Diga-me com que carro andas, que te direi quem és.
Não sei se o ditado popular era assim, mas bem que poderia ser. Não conheço um bem material que possa indicar com maior precisão as características de uma pessoa do que o carro que ela dirige. Classe social, gosto pessoal, circunstâncias momentâneas e até a filosofia de vida de alguém pode ser percebida com uma breve análise da máquina que ela opera em suas indas e vindas pelo trânsito cotidiano.
Lembro-me de um exemplo marcante, que me mostrou essa estreita relação logo na adolescência, ao observar o ocaso de um amigo – cuja identidade não vem ao caso. Na época, ele era um jovem herdeiro de uma rica empresa familiar e, recém-chegado à maioridade, seus pais tiveram uma brilhante ideia: para o filho suprir seu desejo de autonomia sem se tornar mais um jovem delinquente motorizado, concederam-lhe apenas o direito de dirigir o carro da avó, a matriarca da família, que vinha a ser uma dessas antiguidades sobre rodas, com grande valor sentimental, mas todo reformado, ao gosto dos mais criteriosos colecionadores.
A estratégia pedagógica surtiu dois efeitos que pude perceber claramente. Primeiro, já que ao invés de um carro moderno e confortável, o rapaz dirigia uma preciosidade possivelmente roubada de um museu, não dava pra "tirar onda" de abastado com a galera (principalmente as gatas, sempre exigentes), a não ser pela excentricidade do carango (de vez em quando até causávamos certo alvoroço chegando de "banheira" na balada). Pode parecer uma análise boba, mas esse meu amigo acabou se mostrando mais humilde, solícito e aprazível pelo simples fato de dirigir uma "lata velha".
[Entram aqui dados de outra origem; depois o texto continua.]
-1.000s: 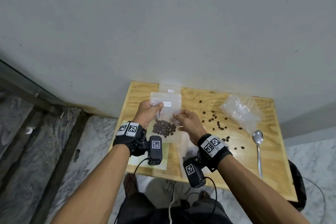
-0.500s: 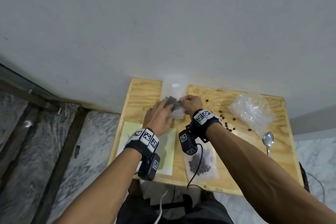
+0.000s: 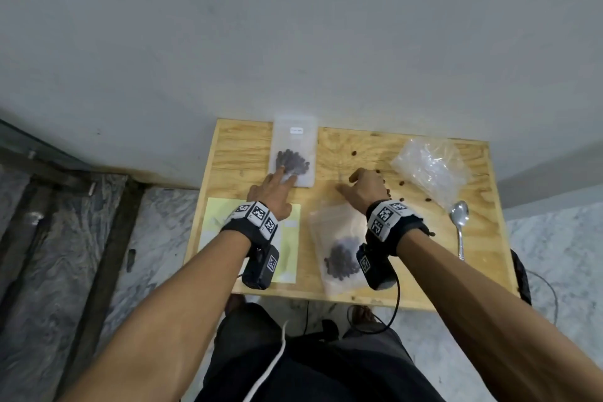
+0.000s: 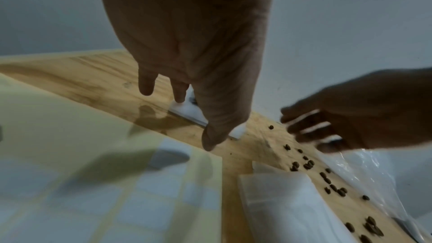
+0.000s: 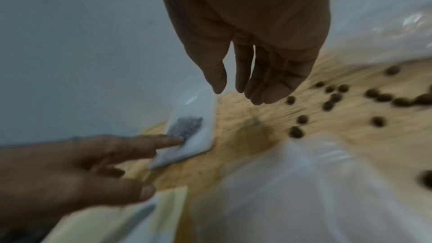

Segundo, e mais previsível, os cuidados que o carro demandava acabaram ensinando inúmeras lições ao jovem, que se tornou um condutor cauteloso no trânsito e zeloso com a manutenção do seu veículo. Parecia uma velha. Mais que a própria avó.
Depois que conquistou definitivamente a confiança dos pais (e da avó), esse meu amigo ganhou de presente um carro zero – seu primeiro carro de verdade, fabricado no mesmo século em que a civilização se encontrava atualmente. E ele ainda pôde escolher o modelo.
Fugindo um pouco ao padrão das escolhas mais comuns dos outros garotões de sua idade, ele optou por uma Montana.
Pra quem não conhece, uma olhada no modelo mais recente:
"Robusta, com vocação para o trabalho, equipada com acelerador eletrônico, hodômetro digital, barras de proteção contra impactos laterais nas portas, brake light, roda de aço aro 14" ou 15", para-choques na cor do veículo e muito mais."
A primeira vez que eu o vi no carro novo, quase não reconheci. E ao mesmo tempo que eu estava feliz pelo amigo realizado, fiquei sem entender por que ele – que sempre andou com o carro cheio de amigos – preferiu logo uma caminhonete. Depois de umas cervejas na casa dele veio a resposta, profunda e enigmática: "Quando eu estou com uma pessoa, gosto de dar toda atenção para esta pessoa, e nada melhor do que a exclusividade para demonstrar importância."
Passei um bom tempo refletindo sobre o motivo que ele havia me apresentado, mas ainda desconfiava que o objetivo principal era usar a carroceria do carro para transportar as muitas caixas de cerveja com que costumava abastecer suas festinhas (acredite em mim, não cabia num carro esporte).
Até que um belo dia, consegui desvendar o mistério. Dentro do carro, meu sagaz amigo costumava carregar um colchão inflável e com alguns poucos movimentos ninjas, transformava sua Montana, já com tantas utilidades, num perfeito ninho de amor móvel ao ar livre.
Mesmo de carro novo, o cara não perdeu seu charme excêntrico.